Ben stops mid-chew, his sandwich almost finished, and barely turns his head in Hux's direction. "Yes?" he responds, the tone totally unclear to Hux. Annoyance? Curiosity? If anything, the only thing Hux picks up is a sense of practiced neutrality—something Hux still wishes he can perfect.
"How...how are you today, Ben?"
"Fine?" It's definitely confusion, now.
"Good." Hux decides that's good enough for today, that this won't get any farther. He tries to get back to his own sandwich, tracing the imaginary border where the crust used to be.

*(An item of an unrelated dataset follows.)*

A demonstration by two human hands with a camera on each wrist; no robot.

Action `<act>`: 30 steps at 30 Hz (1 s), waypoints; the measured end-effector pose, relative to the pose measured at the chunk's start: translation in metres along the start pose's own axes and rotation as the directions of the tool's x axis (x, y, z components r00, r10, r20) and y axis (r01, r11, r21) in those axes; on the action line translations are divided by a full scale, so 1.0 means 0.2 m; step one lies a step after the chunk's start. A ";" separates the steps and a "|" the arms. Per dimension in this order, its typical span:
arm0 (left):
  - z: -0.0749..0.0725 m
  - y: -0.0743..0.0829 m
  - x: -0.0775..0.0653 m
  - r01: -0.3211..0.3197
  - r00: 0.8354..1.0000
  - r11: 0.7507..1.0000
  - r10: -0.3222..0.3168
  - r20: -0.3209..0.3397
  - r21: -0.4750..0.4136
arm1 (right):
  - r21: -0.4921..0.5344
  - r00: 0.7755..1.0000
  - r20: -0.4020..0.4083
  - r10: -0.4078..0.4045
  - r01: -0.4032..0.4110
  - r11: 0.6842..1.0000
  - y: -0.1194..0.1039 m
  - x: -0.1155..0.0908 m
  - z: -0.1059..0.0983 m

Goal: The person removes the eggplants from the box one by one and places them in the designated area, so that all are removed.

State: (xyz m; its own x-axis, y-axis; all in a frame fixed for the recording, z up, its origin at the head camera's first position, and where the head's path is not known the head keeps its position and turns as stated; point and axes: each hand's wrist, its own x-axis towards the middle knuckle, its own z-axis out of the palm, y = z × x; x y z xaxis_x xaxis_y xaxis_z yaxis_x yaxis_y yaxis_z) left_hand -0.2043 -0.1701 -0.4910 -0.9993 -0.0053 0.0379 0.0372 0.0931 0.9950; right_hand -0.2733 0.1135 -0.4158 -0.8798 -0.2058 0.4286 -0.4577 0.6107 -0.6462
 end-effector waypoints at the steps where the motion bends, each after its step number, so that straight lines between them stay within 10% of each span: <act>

But Ben apparently doesn't agree. "Why?"
Hux doesn't understand the question, and regrets ever getting into this whole thing. "Is being good not fine?"
"No. Why are you asking me?"
All Hux can muster is, "It's standard small-talk."
Ben scoffs at this and is silent for a few moments, setting what's left of his sandwich down on the grass in front of him impulsively. Hux shudders inside thinking about how unsanitary that must be, but is refocused when Ben speaks again, his dark eyes fixed intently on Hux's. "Bren—Hux—you haven't spoken to me since we were freshmen. Besides, no one makes small-talk."
Hux's embarrassment begins to give way to a vague sense of annoyance, and he retorts crisply, "We are acquainted with one another, and usually one does start a conversation with pleasant small-talk—"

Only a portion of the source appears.